However, in his excellent white paper, Time for the Cloud, Joe Weinman asserts that making applications and services cloud-centric is no guarantee of success. Companies have to strategically make use of time compression in order to compete successfully. Weinman speaks of time compression in two ways – reducing time to market and reducing time to scale.

Reducing Time to Market

Very few people remember Betamax. Most people owned a VHS. VHS was first to market, and ended up winning the tape recorder war. Being faster to market is a strategic competitive advantage.

How does the cloud aid in compressing time to market?

Firstly, companies don’t have to reinvent the wheel. Most applications have a common set of components or services, and only a small portion of differentiated value-add. Leveraging Platform-as-a-Service in the cloud, where trusted and proven components are used rather than coded, accelerates the front end of the product lifecycle – reducing cost and risk and increasing quality. Companies can focus energy on the value-add rather than on the plumbing.

Secondly, cloud enables hypothesis-driven development. By utilizing PaaS ideas can be turned into minimally viable products a lot quicker, enabling faster prototyping. However, hypothesis-driven development requires rich telemetry for testing the hypothesis. The cloud enables integrated DevOps tooling that can provide this telemetry.

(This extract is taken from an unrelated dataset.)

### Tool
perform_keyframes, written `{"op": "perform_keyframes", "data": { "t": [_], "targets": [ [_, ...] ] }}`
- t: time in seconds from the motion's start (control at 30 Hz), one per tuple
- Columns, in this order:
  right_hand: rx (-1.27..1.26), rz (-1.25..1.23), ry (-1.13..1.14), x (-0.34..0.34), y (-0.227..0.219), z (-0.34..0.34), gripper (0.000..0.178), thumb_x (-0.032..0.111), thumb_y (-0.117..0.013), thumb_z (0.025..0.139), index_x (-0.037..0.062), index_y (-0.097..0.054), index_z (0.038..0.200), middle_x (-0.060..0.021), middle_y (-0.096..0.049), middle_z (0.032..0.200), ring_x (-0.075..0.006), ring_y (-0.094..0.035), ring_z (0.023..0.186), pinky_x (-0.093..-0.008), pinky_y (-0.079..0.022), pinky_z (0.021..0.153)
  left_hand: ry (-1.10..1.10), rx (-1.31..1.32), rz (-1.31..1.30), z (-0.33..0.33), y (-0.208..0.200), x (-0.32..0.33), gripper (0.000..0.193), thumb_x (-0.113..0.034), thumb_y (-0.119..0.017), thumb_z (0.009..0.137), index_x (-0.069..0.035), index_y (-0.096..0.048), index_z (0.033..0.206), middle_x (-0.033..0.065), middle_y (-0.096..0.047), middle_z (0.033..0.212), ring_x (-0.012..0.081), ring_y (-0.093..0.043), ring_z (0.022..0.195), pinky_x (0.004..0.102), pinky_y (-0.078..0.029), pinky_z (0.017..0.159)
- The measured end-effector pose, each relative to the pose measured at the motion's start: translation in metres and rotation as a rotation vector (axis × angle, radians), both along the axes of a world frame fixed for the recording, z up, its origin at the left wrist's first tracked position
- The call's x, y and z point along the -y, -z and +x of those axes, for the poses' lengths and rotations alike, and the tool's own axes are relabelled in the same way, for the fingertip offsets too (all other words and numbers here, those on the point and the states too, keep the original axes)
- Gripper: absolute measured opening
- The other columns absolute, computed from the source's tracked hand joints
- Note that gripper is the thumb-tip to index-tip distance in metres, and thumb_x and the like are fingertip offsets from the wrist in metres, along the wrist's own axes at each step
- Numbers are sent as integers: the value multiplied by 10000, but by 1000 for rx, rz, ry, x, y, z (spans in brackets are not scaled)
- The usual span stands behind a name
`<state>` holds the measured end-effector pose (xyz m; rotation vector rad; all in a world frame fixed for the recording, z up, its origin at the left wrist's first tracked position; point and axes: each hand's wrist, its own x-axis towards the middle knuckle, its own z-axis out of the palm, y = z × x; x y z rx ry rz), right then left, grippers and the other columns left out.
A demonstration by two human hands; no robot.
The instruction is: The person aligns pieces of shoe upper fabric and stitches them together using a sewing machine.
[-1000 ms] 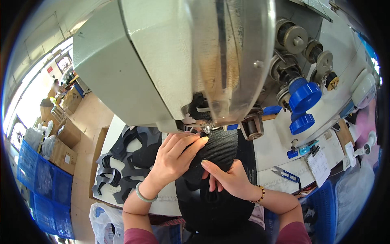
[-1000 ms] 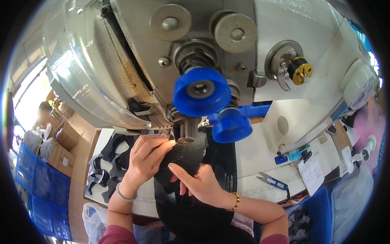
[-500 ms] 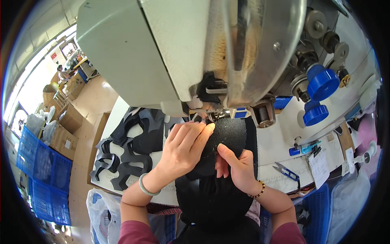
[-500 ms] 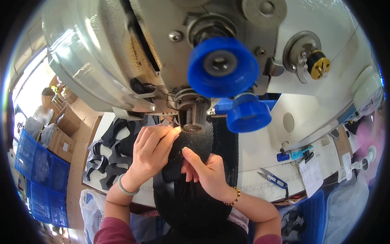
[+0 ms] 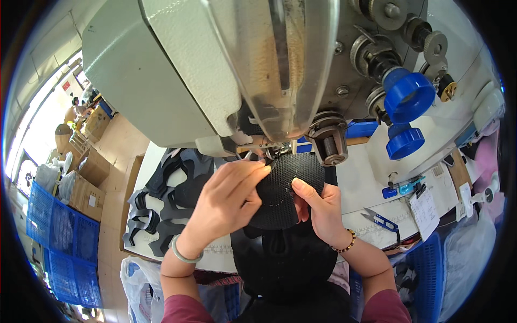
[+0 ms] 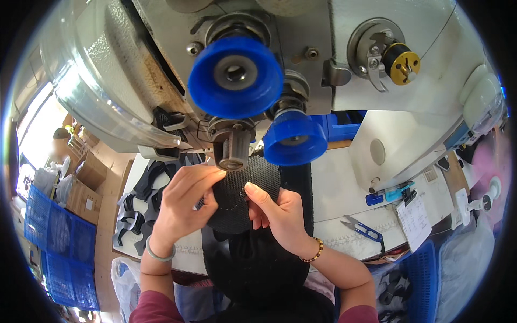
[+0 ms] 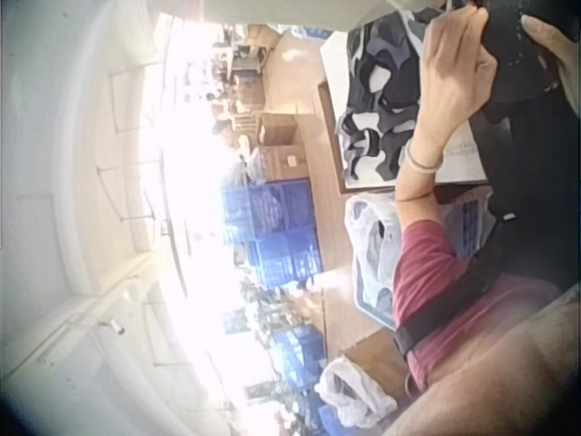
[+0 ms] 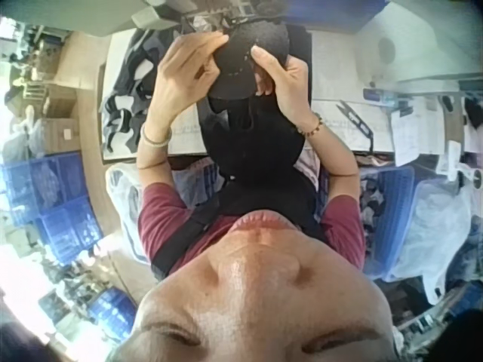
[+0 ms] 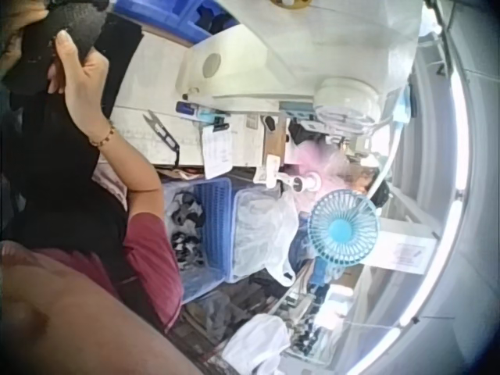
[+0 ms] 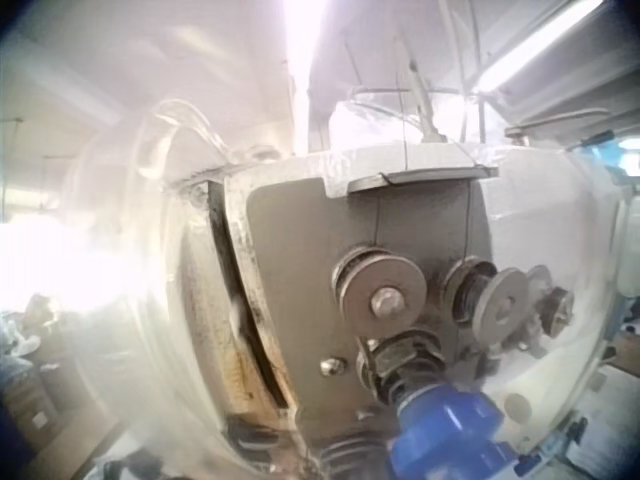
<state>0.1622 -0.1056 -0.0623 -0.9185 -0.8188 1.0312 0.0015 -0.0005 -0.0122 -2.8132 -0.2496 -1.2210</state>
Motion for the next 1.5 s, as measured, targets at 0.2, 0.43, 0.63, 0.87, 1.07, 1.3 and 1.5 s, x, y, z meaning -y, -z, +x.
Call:
{"op": "perform_keyframes", "data": {
  "t": [0.2,0.43,0.63,0.87,1.07,1.3,1.5],
  "targets": [
    [-24,-15,2,-4,-6,9,241,193,-587,907,7,-604,755,-39,-580,581,-73,-501,438,-191,-365,395,59,42,-166,-1,4,-6,288,35,-689,693,-7,-669,977,90,-638,954,249,-623,877,343,-533,774],
    [-203,-56,-67,-5,-1,26,207,143,-539,916,-45,-623,892,-56,-605,603,-83,-543,456,-202,-426,420,20,160,224,6,17,-8,277,29,-705,655,20,-675,930,84,-623,873,224,-637,800,310,-555,701],
    [95,-160,-295,4,-19,-25,263,201,-565,934,22,-512,1119,-40,-597,695,-59,-510,413,-198,-375,346,29,143,234,7,19,-7,318,23,-684,634,38,-668,952,99,-624,882,229,-637,813,293,-553,689],
    [-1,-19,-295,-2,5,-23,237,134,-545,942,24,-487,1144,-28,-579,704,-56,-519,436,-193,-426,396,-19,36,264,5,12,1,353,6,-637,622,69,-649,969,120,-614,889,241,-627,836,300,-551,697],
    [42,-55,-292,1,1,-21,192,119,-545,940,3,-509,1089,-28,-563,696,-69,-510,427,-214,-486,473,-62,14,275,5,12,5,366,-2,-632,632,77,-629,990,126,-600,913,243,-608,852,302,-541,712],
    [-17,14,-222,-2,3,-14,174,153,-573,928,-6,-564,996,-79,-615,653,-114,-546,411,-199,-385,343,-139,-87,333,12,7,11,349,-32,-649,680,98,-601,1001,129,-565,898,231,-580,822,289,-523,668],
    [27,18,-190,-1,-2,-11,175,166,-569,930,-8,-574,952,-79,-609,619,-113,-537,396,-201,-383,340,-37,-10,258,12,5,1,276,-40,-675,731,78,-617,974,137,-586,943,224,-586,828,291,-524,659]
  ]
}}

Thirdly, cloud transforms the traditional time, cost and quality trade-off through pay-per-use models. Weinman uses the example of a test lab. Traditionally, companies could reduce test time by additional capital expenditure to purchase more equipment for the lab. In the cloud though, simulations and computations that employ one virtual machine for 1000 hours could cost the same as 1000 virtual machines employed for 1 hour, dramatically reducing the required time.

Challenges

While faster cycle time has incredible benefits, it also has several challenges, especially in the area of DevOps. Teams must adopt more agile methodologies over more traditional, waterfall approaches. Developers and Operations need to work closer together in order to ensure quality releases frequently, requiring adoption of continuous deployment techniques and automation. Richer telemetry while monitoring applications is required and faster response times to issues are necessary. Fortunately, the cloud aids in addressing all of these challenges.

Time to Scale

Being first to market can be a double-edged sword – if a product or service does well and the customer base expands beyond infrastructure capacity, competitors that can scale can begin to outpace the first-movers. Companies need to be able to scale quickly.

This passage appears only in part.